■ The task:
Write out, word for word and with no pictures, each line below from the one containing "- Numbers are" through the one containing "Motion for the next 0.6", both included, and no other line.

■ Information supplied:
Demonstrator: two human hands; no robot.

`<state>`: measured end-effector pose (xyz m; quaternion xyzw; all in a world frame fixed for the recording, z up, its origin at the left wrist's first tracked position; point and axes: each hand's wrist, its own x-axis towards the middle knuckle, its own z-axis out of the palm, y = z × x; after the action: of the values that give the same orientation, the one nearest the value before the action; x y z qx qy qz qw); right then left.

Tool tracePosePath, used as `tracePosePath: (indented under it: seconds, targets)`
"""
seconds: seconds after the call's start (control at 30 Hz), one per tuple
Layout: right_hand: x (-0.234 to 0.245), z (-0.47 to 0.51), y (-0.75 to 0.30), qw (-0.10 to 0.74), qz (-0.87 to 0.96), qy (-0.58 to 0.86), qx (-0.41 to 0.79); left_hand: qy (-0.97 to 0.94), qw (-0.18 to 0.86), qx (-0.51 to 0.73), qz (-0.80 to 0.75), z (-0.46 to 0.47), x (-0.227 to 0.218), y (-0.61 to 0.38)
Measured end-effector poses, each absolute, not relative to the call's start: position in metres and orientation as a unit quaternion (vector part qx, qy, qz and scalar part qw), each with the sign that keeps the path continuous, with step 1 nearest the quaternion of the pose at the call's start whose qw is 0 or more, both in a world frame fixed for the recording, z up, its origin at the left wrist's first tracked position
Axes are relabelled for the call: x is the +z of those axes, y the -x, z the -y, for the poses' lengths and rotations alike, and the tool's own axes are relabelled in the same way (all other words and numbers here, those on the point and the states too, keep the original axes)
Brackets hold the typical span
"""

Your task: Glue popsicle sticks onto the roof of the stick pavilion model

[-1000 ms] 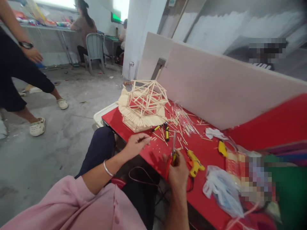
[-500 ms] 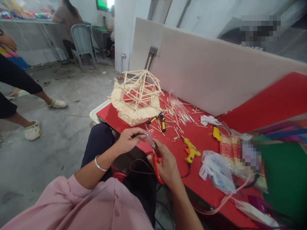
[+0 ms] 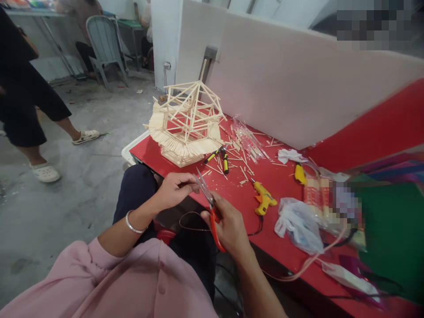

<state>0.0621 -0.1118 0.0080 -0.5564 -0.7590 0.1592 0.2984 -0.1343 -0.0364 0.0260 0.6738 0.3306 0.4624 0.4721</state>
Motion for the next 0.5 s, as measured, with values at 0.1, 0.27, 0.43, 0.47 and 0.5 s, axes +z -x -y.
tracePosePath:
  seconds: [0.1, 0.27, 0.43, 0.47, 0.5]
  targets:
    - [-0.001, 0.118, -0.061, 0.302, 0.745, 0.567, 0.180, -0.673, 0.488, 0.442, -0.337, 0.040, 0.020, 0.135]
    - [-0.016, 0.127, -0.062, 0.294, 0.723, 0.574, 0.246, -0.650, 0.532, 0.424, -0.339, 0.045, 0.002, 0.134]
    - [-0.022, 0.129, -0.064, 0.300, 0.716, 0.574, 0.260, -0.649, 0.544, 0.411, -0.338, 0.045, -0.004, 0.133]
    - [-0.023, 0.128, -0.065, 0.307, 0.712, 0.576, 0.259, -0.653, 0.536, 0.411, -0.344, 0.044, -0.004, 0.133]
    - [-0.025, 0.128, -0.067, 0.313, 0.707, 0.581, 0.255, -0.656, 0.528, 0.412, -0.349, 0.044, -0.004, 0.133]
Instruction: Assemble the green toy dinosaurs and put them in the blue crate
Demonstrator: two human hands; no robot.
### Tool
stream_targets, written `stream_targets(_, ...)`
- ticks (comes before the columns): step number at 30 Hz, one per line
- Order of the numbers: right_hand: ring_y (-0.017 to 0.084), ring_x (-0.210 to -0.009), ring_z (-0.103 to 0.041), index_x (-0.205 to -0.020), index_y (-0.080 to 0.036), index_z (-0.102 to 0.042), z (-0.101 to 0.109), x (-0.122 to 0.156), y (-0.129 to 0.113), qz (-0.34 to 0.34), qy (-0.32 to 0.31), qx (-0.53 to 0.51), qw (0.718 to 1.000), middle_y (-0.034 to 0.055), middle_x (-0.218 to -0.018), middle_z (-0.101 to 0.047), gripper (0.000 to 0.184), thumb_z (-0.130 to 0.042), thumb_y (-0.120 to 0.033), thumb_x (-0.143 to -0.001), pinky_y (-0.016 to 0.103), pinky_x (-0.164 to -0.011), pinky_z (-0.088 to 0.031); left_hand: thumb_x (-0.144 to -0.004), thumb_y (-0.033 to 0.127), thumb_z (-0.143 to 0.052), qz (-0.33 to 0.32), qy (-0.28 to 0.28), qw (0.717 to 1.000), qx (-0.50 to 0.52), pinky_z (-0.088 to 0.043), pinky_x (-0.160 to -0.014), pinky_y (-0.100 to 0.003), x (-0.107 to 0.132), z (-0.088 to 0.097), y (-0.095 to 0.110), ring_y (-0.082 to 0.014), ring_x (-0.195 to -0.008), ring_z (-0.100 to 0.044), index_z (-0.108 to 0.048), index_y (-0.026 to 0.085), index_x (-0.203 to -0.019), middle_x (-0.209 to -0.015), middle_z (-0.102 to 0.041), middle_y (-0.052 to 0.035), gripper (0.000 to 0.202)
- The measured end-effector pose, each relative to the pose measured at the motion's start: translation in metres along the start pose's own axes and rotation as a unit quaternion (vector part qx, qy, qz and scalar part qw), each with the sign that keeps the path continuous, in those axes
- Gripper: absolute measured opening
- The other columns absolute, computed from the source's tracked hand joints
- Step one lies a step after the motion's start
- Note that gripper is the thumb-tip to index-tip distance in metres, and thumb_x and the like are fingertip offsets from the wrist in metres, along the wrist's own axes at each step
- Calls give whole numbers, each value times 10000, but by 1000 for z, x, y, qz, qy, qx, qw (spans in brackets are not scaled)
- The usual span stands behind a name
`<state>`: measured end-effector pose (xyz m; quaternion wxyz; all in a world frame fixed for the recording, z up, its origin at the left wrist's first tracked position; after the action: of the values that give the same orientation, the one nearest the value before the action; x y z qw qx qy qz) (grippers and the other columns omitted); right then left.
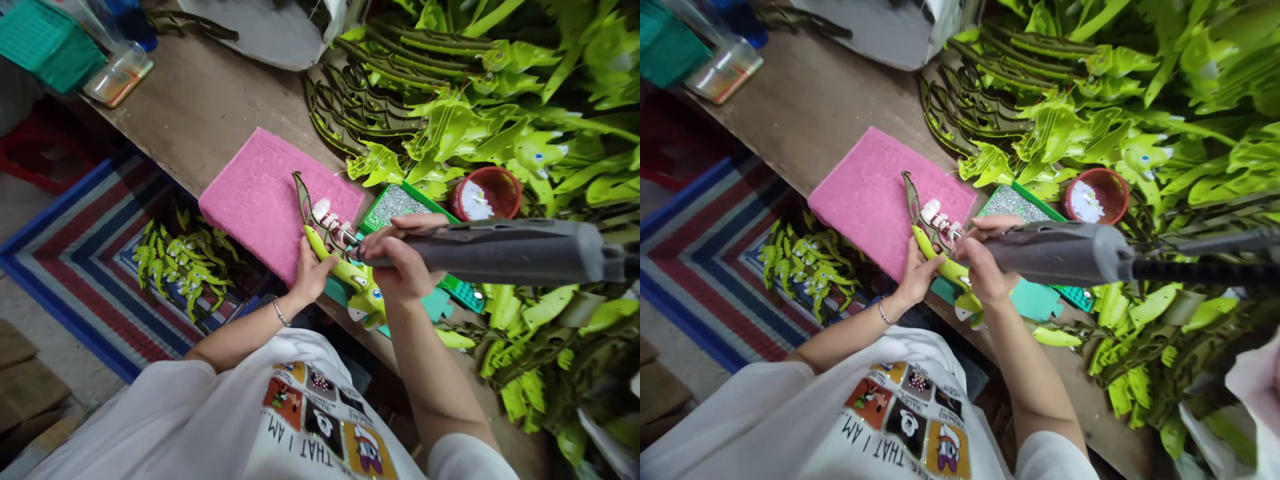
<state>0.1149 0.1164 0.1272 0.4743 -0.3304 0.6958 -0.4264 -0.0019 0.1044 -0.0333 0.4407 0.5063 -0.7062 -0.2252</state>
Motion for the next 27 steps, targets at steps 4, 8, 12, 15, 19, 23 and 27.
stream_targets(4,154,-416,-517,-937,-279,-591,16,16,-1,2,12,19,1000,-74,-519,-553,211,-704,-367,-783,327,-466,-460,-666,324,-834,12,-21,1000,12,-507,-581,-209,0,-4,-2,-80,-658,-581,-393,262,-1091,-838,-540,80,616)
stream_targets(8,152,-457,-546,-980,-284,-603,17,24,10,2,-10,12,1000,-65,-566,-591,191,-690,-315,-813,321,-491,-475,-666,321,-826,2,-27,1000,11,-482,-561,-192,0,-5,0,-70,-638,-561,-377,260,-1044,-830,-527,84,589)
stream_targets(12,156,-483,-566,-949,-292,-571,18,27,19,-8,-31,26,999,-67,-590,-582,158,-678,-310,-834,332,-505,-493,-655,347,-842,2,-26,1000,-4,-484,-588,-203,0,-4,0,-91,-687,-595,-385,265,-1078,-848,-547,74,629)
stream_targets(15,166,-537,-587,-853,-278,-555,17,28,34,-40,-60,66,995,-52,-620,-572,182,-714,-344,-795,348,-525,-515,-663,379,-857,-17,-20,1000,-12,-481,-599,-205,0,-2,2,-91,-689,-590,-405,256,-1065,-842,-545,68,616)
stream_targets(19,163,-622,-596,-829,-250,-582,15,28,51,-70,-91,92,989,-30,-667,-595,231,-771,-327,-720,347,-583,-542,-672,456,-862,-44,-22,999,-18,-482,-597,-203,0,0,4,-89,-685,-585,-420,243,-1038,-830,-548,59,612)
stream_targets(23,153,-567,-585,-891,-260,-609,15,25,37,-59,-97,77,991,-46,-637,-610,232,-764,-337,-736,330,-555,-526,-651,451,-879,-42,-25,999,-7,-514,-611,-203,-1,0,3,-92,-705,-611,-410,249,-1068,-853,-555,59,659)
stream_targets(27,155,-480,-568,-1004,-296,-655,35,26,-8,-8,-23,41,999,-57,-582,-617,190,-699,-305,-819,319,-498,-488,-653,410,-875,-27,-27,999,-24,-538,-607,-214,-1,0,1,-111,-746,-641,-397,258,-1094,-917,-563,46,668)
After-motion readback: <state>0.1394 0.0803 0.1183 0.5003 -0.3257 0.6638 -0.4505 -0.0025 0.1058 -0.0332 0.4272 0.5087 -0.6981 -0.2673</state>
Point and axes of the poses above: each hand's wrist, its own x-axis away from the middle knuckle, its own z-axis out of the back of the hand, y = z × x, the point moved 9 cm from there along -x, towards the middle knuckle
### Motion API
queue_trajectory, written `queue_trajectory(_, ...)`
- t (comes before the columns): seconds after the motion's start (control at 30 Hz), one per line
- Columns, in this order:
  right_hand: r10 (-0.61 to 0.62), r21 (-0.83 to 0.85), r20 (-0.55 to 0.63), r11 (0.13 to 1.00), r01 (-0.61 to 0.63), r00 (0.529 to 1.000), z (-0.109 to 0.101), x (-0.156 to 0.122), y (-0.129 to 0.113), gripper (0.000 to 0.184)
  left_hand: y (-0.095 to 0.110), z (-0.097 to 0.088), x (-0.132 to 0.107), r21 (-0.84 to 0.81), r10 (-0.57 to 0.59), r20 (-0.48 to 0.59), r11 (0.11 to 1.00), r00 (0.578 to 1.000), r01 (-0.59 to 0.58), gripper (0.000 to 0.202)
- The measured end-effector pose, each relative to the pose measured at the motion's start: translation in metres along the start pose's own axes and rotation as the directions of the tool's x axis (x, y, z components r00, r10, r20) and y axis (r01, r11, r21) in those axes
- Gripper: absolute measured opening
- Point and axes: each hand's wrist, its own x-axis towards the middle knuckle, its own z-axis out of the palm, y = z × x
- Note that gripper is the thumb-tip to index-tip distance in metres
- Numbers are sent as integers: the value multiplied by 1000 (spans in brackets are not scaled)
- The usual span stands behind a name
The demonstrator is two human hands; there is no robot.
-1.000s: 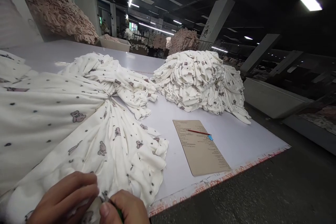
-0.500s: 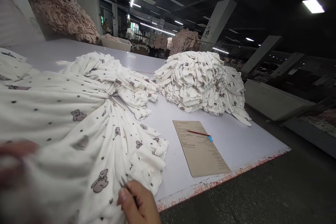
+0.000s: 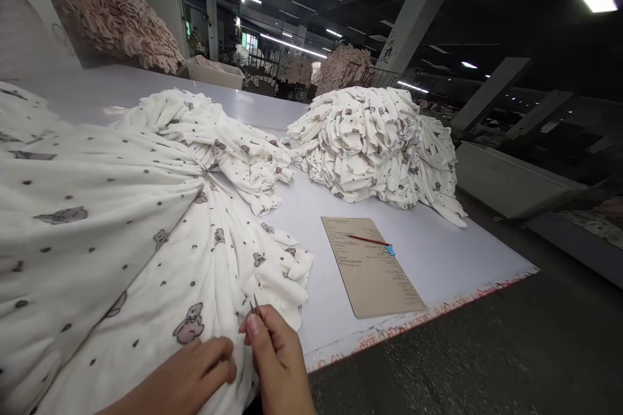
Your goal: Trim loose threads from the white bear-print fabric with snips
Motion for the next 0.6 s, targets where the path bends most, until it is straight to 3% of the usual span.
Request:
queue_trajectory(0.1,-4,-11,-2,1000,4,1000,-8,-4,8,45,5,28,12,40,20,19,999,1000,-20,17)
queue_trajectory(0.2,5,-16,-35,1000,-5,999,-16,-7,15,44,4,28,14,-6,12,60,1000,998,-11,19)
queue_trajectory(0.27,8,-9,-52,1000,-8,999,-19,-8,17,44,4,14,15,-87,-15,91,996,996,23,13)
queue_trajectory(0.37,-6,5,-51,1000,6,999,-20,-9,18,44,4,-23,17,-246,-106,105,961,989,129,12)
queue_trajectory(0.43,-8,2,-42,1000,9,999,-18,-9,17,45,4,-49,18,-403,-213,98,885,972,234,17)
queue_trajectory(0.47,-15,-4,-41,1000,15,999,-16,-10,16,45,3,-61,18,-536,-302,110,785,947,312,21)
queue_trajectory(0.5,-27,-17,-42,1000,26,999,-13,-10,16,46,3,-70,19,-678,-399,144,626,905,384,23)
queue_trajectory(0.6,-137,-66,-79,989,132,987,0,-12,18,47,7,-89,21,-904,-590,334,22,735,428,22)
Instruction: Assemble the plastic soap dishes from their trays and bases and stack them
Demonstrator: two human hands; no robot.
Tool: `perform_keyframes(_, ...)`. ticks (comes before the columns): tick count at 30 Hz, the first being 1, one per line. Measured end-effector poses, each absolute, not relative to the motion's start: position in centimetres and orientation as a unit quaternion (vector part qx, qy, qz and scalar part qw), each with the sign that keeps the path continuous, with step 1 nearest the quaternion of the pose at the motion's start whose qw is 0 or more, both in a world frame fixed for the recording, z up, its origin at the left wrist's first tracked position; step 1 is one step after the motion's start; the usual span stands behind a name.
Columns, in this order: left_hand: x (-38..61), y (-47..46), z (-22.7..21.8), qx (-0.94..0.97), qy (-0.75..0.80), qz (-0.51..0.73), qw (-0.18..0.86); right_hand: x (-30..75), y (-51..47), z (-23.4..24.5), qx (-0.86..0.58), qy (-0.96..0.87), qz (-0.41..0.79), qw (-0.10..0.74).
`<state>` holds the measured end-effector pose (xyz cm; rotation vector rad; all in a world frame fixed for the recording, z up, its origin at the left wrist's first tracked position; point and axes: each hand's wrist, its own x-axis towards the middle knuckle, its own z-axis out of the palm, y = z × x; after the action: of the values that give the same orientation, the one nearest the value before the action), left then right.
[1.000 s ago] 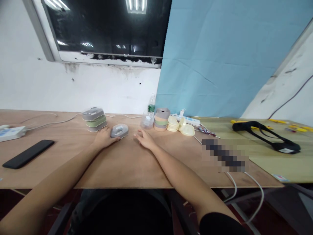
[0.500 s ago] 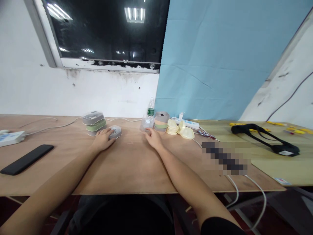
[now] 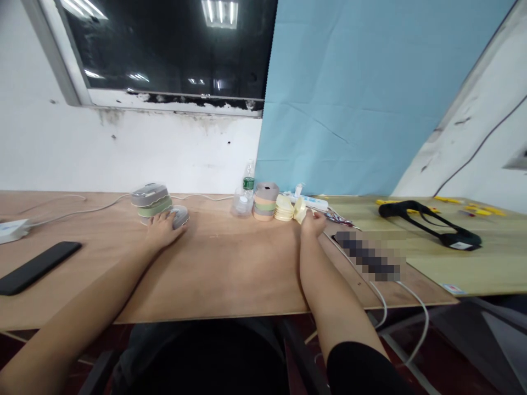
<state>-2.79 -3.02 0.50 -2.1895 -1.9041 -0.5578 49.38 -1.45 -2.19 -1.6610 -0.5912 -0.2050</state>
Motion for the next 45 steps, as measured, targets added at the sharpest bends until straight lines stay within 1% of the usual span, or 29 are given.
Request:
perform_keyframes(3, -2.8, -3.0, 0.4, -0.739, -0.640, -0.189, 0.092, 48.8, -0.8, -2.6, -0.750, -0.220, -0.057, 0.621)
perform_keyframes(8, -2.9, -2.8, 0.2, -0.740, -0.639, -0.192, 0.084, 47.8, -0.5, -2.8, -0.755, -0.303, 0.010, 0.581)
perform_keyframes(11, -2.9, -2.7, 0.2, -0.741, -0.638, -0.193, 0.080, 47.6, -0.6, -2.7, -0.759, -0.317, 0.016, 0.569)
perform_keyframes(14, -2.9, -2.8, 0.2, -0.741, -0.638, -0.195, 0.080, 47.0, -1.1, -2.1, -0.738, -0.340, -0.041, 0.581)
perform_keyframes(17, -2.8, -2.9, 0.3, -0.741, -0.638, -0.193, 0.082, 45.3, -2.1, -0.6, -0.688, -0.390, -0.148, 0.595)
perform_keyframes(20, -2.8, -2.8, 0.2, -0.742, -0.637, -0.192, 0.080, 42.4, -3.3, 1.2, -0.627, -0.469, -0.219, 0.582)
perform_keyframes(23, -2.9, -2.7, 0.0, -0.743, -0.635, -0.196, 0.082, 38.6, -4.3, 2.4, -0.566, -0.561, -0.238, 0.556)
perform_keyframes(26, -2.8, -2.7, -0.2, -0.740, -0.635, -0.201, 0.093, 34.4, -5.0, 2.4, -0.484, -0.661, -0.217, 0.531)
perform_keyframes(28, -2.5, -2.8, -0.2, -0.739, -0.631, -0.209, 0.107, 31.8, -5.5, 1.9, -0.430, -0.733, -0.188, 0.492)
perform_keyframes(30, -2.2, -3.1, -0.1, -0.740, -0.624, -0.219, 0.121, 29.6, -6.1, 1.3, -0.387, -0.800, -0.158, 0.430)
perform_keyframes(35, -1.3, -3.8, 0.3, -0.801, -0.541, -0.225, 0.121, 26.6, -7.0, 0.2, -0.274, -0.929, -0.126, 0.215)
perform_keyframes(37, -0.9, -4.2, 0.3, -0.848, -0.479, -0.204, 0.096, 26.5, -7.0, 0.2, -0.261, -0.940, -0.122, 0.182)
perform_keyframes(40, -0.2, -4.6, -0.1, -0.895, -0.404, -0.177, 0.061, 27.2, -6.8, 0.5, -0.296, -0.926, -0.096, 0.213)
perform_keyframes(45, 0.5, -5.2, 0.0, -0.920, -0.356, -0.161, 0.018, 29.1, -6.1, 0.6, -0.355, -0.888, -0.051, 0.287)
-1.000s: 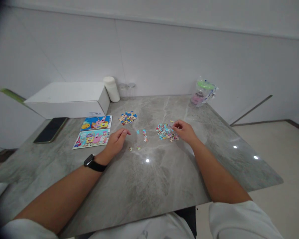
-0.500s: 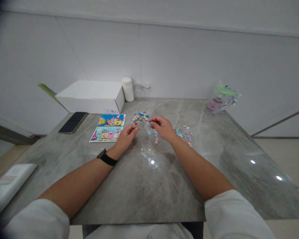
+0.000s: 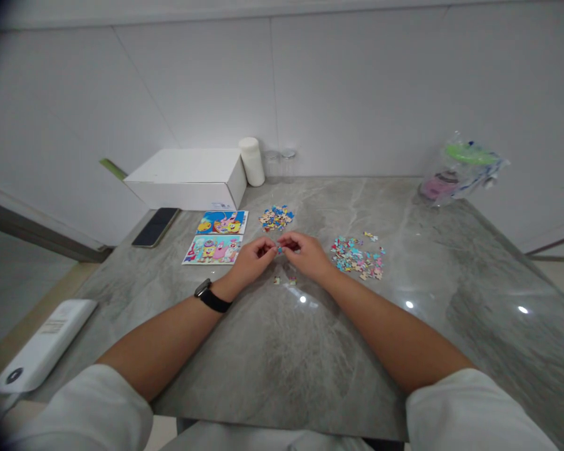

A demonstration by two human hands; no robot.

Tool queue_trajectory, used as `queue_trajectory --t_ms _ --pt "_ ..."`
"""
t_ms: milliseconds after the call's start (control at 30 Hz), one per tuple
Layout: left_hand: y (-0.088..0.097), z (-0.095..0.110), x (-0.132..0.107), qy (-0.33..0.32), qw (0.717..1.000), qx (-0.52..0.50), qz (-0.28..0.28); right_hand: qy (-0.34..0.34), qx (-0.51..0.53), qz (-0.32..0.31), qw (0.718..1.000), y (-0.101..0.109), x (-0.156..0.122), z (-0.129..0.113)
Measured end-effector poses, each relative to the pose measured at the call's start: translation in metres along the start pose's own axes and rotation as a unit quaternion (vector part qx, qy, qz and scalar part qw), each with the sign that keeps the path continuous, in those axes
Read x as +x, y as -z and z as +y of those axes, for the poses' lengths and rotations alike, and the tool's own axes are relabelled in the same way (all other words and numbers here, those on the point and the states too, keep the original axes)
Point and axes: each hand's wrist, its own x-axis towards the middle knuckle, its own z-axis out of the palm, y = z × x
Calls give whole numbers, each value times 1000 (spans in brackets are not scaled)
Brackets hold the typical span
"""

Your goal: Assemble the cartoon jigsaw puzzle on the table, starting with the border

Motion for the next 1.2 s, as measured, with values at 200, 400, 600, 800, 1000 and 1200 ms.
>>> queue_trajectory --t_ms 200,400,600,800,1000,1200 --pt "3 -2 4 43 993 -97 41 -3 -7 60 998 2 0 -1" --pt "2 1 4 67 985 -145 58 15 -88 40 995 0 -3 -4" --pt "-1 2 3 71 986 -142 42 28 -84 54 995 -1 -3 -7" --pt "-1 4 2 68 989 -131 30 10 -59 48 997 2 -1 -6" --pt "0 0 3 70 990 -117 35 -28 25 183 982 40 16 -10" --pt "-1 -1 3 85 988 -126 30 37 -54 183 981 62 18 -23"
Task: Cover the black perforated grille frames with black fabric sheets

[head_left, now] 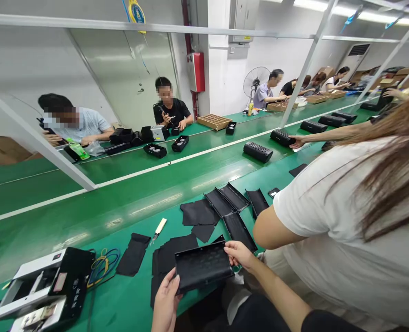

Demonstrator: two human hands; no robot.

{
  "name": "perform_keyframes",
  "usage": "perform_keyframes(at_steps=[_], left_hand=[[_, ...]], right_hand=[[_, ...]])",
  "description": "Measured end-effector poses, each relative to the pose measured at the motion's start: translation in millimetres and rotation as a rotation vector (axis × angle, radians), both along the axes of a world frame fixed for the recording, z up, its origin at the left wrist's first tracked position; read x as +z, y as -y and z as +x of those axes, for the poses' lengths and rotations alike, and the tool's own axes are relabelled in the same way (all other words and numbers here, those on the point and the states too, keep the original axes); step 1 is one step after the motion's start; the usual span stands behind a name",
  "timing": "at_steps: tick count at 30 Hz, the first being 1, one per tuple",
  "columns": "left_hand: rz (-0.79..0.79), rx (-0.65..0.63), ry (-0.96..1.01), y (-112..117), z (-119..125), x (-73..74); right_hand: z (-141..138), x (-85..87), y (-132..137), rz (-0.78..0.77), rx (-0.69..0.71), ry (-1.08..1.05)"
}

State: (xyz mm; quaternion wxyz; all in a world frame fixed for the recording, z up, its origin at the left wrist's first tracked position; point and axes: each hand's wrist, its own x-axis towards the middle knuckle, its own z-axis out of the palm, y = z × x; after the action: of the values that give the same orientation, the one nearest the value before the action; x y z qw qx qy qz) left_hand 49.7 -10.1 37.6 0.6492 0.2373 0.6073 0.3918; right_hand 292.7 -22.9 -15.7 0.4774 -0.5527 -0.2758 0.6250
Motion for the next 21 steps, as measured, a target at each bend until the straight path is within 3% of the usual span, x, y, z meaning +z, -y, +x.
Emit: perform_keyframes(at_steps=[5,12,17,21], left_hand=[[0.038,0.003,0.093,-6.9,9.7,4.6],[0.060,-0.069,0.105,-8.7,17.4,14.8],[0.044,-0.158,-0.051,-7.5,22.2,-1.1],[0.131,-0.423,-0.267,-5.7,40.6,-15.3]], right_hand=[[-0.9,-5.4,-2.0,0.016,-0.054,-0.082],[5.0,-6.4,-6.6,0.027,-0.280,-0.221],[14.1,-15.1,2.1,0.017,-0.462,-0.243],[22.7,-21.3,16.7,0.017,-0.585,-0.220]])
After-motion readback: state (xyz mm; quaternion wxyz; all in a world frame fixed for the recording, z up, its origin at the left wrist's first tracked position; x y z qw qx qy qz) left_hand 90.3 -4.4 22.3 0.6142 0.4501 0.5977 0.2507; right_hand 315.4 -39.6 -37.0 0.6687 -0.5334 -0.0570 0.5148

■ Answer section:
- Numbers are sent as integers: the value multiplied by 1000 (spans in brackets are not scaled)
- The usual span stands behind a name
The demonstrator is two human hands; there is no robot.
-1.000s: 
-0.500s: 
+0.000s: 
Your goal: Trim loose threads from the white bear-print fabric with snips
Motion for the next 0.6 s, targets where the path bends most, until it is straight to 3% of the usual span.

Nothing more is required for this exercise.